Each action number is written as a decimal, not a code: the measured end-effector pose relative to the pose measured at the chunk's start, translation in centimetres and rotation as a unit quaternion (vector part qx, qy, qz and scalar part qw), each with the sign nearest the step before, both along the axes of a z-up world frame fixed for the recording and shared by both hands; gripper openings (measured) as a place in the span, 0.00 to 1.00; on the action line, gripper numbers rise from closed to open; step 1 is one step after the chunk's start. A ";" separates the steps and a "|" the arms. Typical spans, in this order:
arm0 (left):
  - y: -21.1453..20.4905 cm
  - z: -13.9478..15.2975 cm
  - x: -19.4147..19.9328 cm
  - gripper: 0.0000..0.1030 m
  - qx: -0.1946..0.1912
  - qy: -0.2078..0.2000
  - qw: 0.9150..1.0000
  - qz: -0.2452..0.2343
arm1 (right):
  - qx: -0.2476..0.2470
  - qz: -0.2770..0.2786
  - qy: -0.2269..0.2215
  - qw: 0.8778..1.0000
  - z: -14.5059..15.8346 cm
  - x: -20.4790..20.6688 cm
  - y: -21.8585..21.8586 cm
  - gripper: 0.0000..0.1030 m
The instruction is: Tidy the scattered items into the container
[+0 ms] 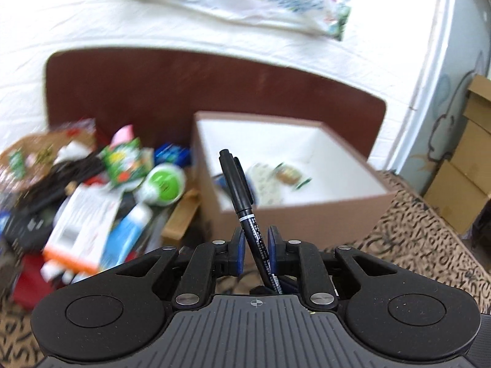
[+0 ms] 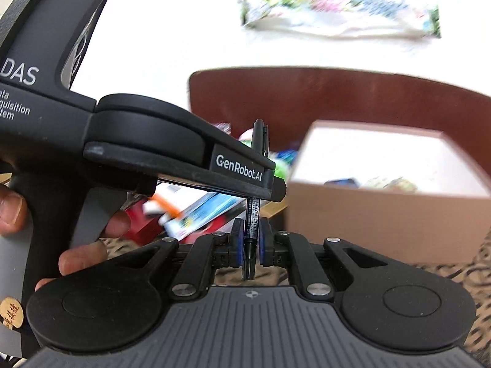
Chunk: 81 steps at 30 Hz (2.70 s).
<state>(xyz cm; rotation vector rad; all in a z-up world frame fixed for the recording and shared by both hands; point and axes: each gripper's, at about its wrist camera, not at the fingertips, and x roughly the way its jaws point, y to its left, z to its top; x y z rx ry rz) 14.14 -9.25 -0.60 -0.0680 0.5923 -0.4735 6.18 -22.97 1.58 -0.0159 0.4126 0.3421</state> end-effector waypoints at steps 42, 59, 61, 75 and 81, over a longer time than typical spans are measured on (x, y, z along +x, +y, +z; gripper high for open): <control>-20.6 -2.1 19.5 0.75 0.008 0.052 0.990 -0.129 | -0.041 -0.141 0.074 0.986 -0.8 18.1 -17.1 0.11; -16.9 -0.4 17.2 1.00 -0.008 0.008 0.998 -0.055 | -0.047 -0.129 0.047 0.989 -0.7 15.7 -16.3 0.98; -16.5 -0.1 16.8 1.00 -0.007 0.003 0.999 -0.051 | -0.044 -0.129 0.046 0.990 -0.4 15.4 -16.2 0.99; -14.7 2.1 12.0 1.00 0.000 -0.037 0.999 -0.040 | -0.040 -0.135 0.031 0.990 1.5 12.0 -15.5 1.00; -13.0 2.8 9.5 1.00 -0.003 -0.044 0.999 -0.024 | -0.040 -0.131 0.017 0.990 2.5 9.7 -14.8 1.00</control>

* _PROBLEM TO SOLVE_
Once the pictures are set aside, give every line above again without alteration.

* _WORKED SOLUTION_
Each action number is written as a decimal, not a code: the measured end-effector pose relative to the pose measured at the chunk's start, translation in centimetres and rotation as a unit quaternion (vector part qx, qy, qz and scalar part qw), each with the sign nearest the step before, both along the axes of a z-up world frame fixed for the recording and shared by both hands; gripper openings (measured) as a place in the span, 0.00 to 1.00; on the action line, gripper numbers rise from closed to open; step 1 is one step after the chunk's start. A ";" separates the steps and a "|" the arms. Typical spans, in this order:
arm0 (left):
  - y: -21.1453..20.4905 cm
  - z: -13.9478..15.2975 cm
  - x: -19.4147..19.9328 cm
  - gripper: 0.0000..0.1030 m
  - qx: -0.1946..0.1912
  - qy: -0.2078..0.2000
  - qw: 0.9150..1.0000
  - qz: -0.2452..0.2343
arm1 (right):
  - qx: -0.2476..0.2470
  - qz: -0.2770..0.2786
  - qy: -0.2269..0.2215
  - qw: 0.8778..1.0000
  - z: -14.5059..15.8346 cm
  - x: -20.4790..20.6688 cm
  - y: -21.8585..21.8586 cm
  - gripper: 0.0000..0.1030 m
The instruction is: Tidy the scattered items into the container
[+0 ms] 
[+0 ms] 
Chunk: 81 steps at 30 Hz (2.70 s).
<state>(xyz cm; rotation vector rad; all in a z-up world frame fixed for the recording and shared by both hands; point and axes: each gripper's, at about its wrist camera, not at the fingertips, and x roughly the way its jaws point, y to its left, z to its top; x y z rx ry rz) 14.14 -9.25 -0.60 -0.0680 0.5923 -0.4735 6.18 -22.97 1.58 -0.0159 0.4126 0.3421</state> end-effector waypoints at steps 42, 59, 61, 75 and 81, over a longer time than typical spans are measured on (x, y, z along +x, +y, +z; gripper high for open): <control>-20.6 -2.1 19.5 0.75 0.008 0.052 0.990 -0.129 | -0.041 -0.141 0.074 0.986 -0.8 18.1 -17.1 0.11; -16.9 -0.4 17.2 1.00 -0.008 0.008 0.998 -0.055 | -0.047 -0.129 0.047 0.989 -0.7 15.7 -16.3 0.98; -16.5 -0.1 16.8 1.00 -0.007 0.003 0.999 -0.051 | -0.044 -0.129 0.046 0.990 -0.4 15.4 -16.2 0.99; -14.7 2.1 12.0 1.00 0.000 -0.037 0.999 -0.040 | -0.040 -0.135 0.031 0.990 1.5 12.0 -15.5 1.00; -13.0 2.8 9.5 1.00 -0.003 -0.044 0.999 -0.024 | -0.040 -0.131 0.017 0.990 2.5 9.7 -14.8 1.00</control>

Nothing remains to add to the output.